Defendants object to witness fees for Bennet Omalu, M.D. ($5,000 for trial attendance and $750 for deposition), Thomas Shelton ($500), Jared Zwickey ($600) and Craig Fries ($562.50). (ECF 113 at 2.) Defendants assert such costs are expert witness fees and exceed the permitted $40 per diem. Id.

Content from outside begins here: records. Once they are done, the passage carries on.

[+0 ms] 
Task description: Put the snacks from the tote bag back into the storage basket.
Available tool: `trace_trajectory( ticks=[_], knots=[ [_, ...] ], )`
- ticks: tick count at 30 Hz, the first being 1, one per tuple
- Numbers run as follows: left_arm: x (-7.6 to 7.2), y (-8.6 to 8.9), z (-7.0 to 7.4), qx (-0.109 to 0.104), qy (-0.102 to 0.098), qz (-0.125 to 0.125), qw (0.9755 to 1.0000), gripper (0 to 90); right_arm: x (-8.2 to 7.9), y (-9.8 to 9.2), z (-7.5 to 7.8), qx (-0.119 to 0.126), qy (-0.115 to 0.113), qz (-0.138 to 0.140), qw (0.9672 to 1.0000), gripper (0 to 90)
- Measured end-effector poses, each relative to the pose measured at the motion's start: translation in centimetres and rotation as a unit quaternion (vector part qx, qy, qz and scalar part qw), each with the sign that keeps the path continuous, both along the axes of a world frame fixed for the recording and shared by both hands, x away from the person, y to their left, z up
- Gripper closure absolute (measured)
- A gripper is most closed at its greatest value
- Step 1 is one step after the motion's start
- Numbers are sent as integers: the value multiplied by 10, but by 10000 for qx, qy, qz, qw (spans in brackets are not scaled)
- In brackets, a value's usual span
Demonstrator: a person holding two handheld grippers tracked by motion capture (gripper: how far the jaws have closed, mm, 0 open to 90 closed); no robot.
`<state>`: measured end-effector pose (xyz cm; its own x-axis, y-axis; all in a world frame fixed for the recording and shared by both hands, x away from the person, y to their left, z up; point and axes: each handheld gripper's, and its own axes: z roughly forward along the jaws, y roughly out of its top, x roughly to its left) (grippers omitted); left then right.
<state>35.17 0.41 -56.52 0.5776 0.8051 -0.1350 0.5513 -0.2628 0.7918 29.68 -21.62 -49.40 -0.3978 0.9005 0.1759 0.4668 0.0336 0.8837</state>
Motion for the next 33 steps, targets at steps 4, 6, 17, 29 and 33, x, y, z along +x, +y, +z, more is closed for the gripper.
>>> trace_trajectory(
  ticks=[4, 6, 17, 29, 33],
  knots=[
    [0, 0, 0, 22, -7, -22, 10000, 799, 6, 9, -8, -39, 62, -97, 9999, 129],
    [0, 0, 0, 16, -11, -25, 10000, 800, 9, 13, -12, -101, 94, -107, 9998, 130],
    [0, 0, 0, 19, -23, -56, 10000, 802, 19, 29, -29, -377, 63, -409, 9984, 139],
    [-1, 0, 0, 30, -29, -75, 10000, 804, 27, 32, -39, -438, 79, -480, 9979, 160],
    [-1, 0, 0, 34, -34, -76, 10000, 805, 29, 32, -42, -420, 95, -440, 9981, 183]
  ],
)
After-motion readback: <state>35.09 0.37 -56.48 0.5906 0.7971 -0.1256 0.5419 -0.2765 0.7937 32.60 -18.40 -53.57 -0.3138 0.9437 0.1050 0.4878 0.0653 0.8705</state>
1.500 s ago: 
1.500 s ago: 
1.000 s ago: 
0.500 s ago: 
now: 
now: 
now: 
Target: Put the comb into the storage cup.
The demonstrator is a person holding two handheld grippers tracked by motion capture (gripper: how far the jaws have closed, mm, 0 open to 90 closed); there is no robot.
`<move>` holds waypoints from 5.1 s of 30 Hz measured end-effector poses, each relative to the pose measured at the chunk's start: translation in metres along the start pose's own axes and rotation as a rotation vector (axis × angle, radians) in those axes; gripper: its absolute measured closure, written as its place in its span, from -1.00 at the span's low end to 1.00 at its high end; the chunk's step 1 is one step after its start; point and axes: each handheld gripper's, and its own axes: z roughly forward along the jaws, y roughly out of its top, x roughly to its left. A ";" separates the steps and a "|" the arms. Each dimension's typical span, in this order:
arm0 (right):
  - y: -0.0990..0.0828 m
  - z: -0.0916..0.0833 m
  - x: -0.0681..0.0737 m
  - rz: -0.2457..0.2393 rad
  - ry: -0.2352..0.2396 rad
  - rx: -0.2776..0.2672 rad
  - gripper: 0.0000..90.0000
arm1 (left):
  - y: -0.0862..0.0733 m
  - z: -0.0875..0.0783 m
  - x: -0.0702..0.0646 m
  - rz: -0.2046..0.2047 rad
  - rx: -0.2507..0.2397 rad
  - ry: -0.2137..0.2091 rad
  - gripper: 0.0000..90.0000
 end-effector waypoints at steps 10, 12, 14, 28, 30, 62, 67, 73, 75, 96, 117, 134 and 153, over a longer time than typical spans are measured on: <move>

"Additional amounts paid as compensation, or fees, to expert witnesses cannot be allowed or taxed as costs in cases in the federal courts." Henkel v. Chicago, St. P., M. & O. Ry. Co., 284 U.S. 444, 446 (1932). "Absent explicit statutory or contractual authorization for the taxation of the expenses of a litigant's witness as costs, federal courts are bound by the limitations set out in 28 U.S.C. § 1821 and § 1920." Crawford Fitting Co., 482 U.S. at 445. Because there is no independent authorization in this case, where plaintiffs did not proceed or prevail on a claim under 42 U.S.C. § 1981, the court is bound to restrict taxed witness costs to "an attendance fee of $40 per day for each day's attendance." 28 U.S.C. § 1821(b); Quesnoy v. Oregon, No. 3:10--cv--01538--ST, 2012 WL 1155832, at *10 (D. Or. Apr. 6, 2012). Consequently, witness costs are adjusted as follows:
Dr. Bennett Omalu (trial): $40
Dr. Bennett Omalu (deposition): $40 Thomas K. Shelton (deposition): $40 Jared Zwickey (deposition): $40 Craig Fries (deposition): $40 The adjusted witness fees total $683.80.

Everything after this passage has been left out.